Are Creationists Flat-earthers?
I'm grateful to Jason Flory for taking the time to respond to my column about
the controversy over science education in Kansas (NPJ, 5-26-05, p. 16). I hope
that our dialogue stimulates critical thinking about these issues. He wonders
first about my credentials--I have earned a Bachelors degree in Secondary
Education and a Masters in Divinity. I am not a scientist, and I certainly
don't expect anyone to just take my word for it when I comment on scientific
issues. That is why I suggested the www.ICR.org
website. I have met some of the scientists whose work may be studied there.

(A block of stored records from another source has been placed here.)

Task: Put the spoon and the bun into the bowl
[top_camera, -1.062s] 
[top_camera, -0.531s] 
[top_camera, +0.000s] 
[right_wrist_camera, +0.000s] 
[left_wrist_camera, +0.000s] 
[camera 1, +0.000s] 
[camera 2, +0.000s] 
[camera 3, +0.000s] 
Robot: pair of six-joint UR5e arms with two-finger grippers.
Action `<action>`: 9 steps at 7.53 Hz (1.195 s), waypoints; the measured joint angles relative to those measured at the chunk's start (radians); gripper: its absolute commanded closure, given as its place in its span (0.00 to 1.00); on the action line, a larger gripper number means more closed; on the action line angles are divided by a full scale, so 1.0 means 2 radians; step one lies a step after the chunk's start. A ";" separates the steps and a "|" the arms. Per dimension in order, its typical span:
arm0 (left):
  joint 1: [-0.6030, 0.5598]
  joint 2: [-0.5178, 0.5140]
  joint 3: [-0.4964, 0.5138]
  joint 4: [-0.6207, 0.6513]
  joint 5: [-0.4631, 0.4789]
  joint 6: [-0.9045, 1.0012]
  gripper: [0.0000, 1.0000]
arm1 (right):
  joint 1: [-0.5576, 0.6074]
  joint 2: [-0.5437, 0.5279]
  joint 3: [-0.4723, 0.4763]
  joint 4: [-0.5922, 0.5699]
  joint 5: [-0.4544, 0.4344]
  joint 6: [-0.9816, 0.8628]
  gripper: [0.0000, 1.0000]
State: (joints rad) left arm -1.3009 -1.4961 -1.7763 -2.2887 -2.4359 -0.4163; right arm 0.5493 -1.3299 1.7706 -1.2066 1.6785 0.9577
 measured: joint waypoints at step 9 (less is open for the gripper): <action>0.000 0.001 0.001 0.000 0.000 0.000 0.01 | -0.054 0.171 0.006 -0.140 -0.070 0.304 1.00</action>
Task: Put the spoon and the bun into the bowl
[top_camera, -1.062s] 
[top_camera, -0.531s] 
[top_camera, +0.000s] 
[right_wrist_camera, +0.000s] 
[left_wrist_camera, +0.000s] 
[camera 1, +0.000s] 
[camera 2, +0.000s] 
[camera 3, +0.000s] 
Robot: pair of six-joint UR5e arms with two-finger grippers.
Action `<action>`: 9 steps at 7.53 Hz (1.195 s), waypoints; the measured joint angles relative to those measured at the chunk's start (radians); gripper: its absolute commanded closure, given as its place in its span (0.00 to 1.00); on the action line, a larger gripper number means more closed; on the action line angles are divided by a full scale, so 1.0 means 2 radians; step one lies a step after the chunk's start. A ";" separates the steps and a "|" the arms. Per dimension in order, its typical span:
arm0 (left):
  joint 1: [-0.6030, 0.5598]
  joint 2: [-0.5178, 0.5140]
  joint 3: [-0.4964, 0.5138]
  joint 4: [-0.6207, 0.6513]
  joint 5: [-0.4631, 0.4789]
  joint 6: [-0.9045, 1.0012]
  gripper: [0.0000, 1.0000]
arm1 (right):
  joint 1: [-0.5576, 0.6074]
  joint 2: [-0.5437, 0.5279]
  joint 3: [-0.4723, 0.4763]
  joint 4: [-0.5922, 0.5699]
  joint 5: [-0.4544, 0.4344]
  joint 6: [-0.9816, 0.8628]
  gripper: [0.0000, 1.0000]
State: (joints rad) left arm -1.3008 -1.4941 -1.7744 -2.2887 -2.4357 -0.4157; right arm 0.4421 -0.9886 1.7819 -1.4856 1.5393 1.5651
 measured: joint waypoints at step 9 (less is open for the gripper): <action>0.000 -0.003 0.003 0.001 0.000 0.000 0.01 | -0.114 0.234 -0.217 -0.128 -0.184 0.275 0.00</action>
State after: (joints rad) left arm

Dr. Kurt Wise, for example, earned a double doctorate from Harvard in
Invertebrate Paleontology and Macro-Evolutionary Theory--I suggest that his
thoughts on the matter ought to be taken at least as seriously as Mr. Flory's,
and I'd hardly classify him in the same group as people who believe the earth
is flat. Another site, which is not limited to scientists with a young-earth
perspective, is
www.discovery.org/csc. The scholars writing there reflect the broader
Intelligent Design movement (ID)--which embraces critics of evolution
regardless of their theological views.
Mr. Flory insists the hypothesis of intelligent design (ID) is
unscientific. Interestingly, the Kansas School Board is considering which of
two definitions of science should be adopted: Is science "a human activity of
systematically seeking natural explanations for what we observe in the world
around us;" or is it "a systematic method of continuing investigation that
uses observation, hypothesis testing, measurement, experimentation, logical
argument and theory building, to lead to more adequate explanations of natural
phenomena."? My education includes a graduate course in the Philosophy of
Science, and I'd like to point out that an argument about definitions is a
philosophical argument, not a scientific one. The whole controversy swirls
around the use of the word "natural" versus the word "adequate". Evolutionists
are fighting tooth and nail for the word "natural" which, if adopted, would
neatly render the ID hypothesis "unscientific" by definition. The game is won
by not allowing the other team on the field! It seems that evolutionists
don't want anyone examining the adequacy of their theory--they expect us to
take it on faith.
The founders of modern science were believers in creation. Newton, Boyle,
Mendel, Pasteur, Faraday, Joule--one wonders how they made such progress
without the blessings of evolutionary thought! Even today, creationist
chemists perform research experiments the same way chemists who believe in
evolution do. The scientific method depends on experiments/observations that
can be replicated. But the events that, according to evolutionary belief,
turned dinosaurs into birds (and similar phyletic transformations) would have
been unique occurrences in the unobserved past--they cannot be replicated
today. Science is a powerful tool for studying natural processes in the
present, but philosophical assumptions become enormously important when
scientists try to interpret data relating to the unobserved past. While it is
quite true that a majority of scientists believe in evolution, only a small
percentage need to rely on its assumptions in their research. If someday this
naturalistic paradigm is abandoned by most, the collapse of modern
civilization imagined by Mr. Flory will certainly not transpire.
The proponents of ID are not asking that religious dogma be taught in
science classrooms, and they agree that students must be taught about
evolution. They are merely asking that students evaluate the scientific data
relevant to the only two real options for explaining the origin of living
things. Are time, chance, and the death of the unfit--the heros of the
evolutionary story--sufficient? Or was the action of some supernatural
intelligence necessary? An example may be of help here: The information
content of this article is not dependent on the physical properties of ink and
paper--the same material could be employed to convey a very different message.
The information on the DNA molecules in every living cell is of the same
sort--a coded language. No scientist has ever observed such information
arising by purely natural means. (Genetic mutations corrupt existing
information--they do not explain where the information came from in the first
place.) Now as far as anyone has observed, coded information always has its
origin in intelligence. So what is the best inference about the unobserved
origin of DNA? Such exercises in critical thinking will produce better
scientists than the usual evolutionary indoctrination. And again, if the facts
really do support evolution, students will tend to come away from their
lessons with a firmer belief in the theory.
Allow me to reassure Mr. Flory that I am not accusing all believers in
evolution of atheism. However, the claims of theology and evolution do overlap
on the question of origins--we cannot separate our knowledge of the world into
neat little boxes that never intersect. The popular British evolutionist
Richard Dawkins says Darwinism "makes it possible to be an intellectually
fulfilled atheist." The Apostle Paul says, "For since the creation of the
world God's invisible qualities--his eternal power and divine nature--have
been clearly seen, being understood from what has been made, so that men are
without excuse (Romans 1:20 NIV)." One of these men is wrong.